Am nächsten Morgen war Tun einer der ersten Kunden. Jupp „seifte“ seinen Freund ein; er bediente ihn zuvorkommend wie selten; Jupp jammerte aber besonders über ein morgendliches Mißgeschick; sein schöner großer Spiegel sei heute beim Putzen zerbrochen. Während sie letzte Dorfneuigkeiten austauschten, seifte Jupp ein, rasierte, schnitt die Haare und rieb sie rubbelnd mit „Haarwasser“ schließlich ein.
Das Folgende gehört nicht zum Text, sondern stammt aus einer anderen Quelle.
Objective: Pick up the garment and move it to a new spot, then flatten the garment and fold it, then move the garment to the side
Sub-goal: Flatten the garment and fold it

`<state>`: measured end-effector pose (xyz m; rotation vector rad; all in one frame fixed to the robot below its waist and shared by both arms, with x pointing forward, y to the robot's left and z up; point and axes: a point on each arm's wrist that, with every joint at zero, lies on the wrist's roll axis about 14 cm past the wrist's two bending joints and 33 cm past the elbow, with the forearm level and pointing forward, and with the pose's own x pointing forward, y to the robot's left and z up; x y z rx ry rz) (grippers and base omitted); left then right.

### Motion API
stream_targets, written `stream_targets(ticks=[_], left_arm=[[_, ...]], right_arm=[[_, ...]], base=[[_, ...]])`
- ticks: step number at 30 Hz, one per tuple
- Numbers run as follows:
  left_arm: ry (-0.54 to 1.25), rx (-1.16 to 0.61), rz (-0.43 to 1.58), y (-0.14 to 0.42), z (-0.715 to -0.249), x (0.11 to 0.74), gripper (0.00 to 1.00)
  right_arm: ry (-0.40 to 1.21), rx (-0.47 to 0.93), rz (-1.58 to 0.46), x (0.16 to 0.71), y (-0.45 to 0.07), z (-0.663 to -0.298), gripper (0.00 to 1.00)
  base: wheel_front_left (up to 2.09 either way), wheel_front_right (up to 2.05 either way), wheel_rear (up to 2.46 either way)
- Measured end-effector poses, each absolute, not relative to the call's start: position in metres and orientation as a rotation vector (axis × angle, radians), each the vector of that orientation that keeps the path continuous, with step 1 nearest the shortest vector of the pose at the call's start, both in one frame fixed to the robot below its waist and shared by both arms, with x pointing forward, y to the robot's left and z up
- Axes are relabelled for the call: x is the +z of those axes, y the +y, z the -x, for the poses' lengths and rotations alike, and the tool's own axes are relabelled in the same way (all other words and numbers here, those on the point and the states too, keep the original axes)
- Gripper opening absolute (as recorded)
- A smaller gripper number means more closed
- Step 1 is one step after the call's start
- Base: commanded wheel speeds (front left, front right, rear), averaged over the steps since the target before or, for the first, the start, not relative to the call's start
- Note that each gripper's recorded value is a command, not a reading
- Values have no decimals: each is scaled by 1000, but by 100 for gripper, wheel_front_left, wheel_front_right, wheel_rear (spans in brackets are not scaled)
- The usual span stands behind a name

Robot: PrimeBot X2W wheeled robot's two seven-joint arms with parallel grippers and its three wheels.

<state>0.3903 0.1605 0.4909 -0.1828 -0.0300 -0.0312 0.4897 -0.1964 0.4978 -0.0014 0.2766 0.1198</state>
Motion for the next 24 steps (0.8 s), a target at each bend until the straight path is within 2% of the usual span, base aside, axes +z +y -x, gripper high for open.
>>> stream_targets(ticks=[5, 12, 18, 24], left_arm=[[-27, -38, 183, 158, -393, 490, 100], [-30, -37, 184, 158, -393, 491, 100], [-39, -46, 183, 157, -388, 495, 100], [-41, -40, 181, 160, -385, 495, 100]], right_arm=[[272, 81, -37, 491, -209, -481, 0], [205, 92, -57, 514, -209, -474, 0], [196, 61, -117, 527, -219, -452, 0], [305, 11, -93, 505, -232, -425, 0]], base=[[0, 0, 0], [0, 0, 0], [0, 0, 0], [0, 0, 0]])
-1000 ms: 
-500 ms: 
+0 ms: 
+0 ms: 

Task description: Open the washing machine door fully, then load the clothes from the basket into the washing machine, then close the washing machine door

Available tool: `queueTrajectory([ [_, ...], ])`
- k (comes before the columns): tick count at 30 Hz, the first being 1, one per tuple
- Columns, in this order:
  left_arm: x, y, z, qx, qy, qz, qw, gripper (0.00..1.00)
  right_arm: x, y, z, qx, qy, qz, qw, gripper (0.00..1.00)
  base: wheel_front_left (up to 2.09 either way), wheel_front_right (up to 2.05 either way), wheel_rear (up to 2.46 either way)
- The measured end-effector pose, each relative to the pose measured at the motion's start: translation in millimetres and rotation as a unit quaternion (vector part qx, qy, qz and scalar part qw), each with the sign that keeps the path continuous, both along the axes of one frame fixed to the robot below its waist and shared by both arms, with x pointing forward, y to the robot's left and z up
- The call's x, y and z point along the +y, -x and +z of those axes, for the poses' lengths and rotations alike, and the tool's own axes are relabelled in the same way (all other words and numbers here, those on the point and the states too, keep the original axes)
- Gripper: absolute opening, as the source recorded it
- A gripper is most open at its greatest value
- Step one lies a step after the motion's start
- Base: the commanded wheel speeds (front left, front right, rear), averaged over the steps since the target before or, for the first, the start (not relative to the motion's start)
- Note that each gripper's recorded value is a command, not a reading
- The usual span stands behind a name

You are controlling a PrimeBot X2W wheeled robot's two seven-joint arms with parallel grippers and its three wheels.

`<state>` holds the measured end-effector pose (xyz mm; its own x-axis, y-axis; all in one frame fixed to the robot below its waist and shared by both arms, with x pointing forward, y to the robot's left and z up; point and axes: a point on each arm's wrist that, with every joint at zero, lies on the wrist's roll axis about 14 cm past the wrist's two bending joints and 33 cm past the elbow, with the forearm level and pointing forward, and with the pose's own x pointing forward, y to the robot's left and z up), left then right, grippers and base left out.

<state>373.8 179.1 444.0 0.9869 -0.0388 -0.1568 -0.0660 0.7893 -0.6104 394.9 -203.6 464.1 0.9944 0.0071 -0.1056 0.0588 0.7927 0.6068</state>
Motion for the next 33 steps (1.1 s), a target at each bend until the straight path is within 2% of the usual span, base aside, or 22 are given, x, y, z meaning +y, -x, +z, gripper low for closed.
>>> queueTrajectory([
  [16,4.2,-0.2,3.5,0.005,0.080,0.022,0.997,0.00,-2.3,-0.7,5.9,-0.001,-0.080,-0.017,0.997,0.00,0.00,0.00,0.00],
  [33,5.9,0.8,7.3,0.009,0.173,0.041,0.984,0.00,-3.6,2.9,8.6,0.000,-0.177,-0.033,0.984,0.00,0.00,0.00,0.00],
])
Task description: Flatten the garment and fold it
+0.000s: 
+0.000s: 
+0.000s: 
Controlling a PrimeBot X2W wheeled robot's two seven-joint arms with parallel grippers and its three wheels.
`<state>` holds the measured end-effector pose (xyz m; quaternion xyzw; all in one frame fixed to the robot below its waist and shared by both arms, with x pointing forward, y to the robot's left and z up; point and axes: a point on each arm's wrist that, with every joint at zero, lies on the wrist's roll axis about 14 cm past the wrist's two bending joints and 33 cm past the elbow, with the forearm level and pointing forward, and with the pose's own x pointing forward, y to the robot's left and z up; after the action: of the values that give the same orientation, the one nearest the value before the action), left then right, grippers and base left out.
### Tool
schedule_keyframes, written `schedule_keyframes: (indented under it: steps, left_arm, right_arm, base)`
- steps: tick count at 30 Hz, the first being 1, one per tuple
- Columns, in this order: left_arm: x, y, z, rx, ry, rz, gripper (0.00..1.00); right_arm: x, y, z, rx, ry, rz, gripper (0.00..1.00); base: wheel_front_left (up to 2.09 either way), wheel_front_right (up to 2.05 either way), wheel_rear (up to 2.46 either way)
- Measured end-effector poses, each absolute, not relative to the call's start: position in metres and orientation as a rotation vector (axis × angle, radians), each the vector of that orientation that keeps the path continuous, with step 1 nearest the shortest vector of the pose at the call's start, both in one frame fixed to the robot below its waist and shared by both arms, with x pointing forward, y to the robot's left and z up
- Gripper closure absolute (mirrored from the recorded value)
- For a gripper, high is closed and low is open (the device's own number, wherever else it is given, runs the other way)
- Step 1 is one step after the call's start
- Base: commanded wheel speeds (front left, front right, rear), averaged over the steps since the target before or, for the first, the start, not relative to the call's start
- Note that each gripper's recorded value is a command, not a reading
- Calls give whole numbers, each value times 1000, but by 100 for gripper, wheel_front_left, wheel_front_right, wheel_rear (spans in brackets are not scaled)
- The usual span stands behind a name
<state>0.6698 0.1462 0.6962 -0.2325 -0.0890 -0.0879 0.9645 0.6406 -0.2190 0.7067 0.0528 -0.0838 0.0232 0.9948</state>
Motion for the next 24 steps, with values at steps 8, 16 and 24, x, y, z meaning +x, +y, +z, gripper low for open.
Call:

Dann kämmte er sorgfältig, schüttelte das Schutztuch aus und nachdem Tun gezahlt hatte, komplimentierte ihn Jupp hinaus.

„Nau, hock haste awe dussma gedonn“, (dussma—doucement—sanft) lobte Tun abschließend.

Auf der Straße erntete Tun Blicke von allen Seiten; er warf sich stolz in die Brust, fühlte sich wegen seiner verschönerten Kopfzierde noch begehrter bei der Damenwelt, aber als immer mehr Dorfschöne kicherten, spurtete Tun in seine Stammkneipe; sein erster Gang führte ihn zum Spiegel in der Schrömecke und dann donnerte er „Die Ballewutz, däe Komehdemäche“ (Possentreiber), „wenn ech den en de Fingere krehjen“.

Des Zornes Grund: Jupp hatte seinem Spiegelspieler Tun aus Rache die Haare fussig gefärbt. Seitdem trug Tun neben seinem Ehrentitel „General Strack“ den geschichtsträch-tigen Beinamen „Pappa Rossa“.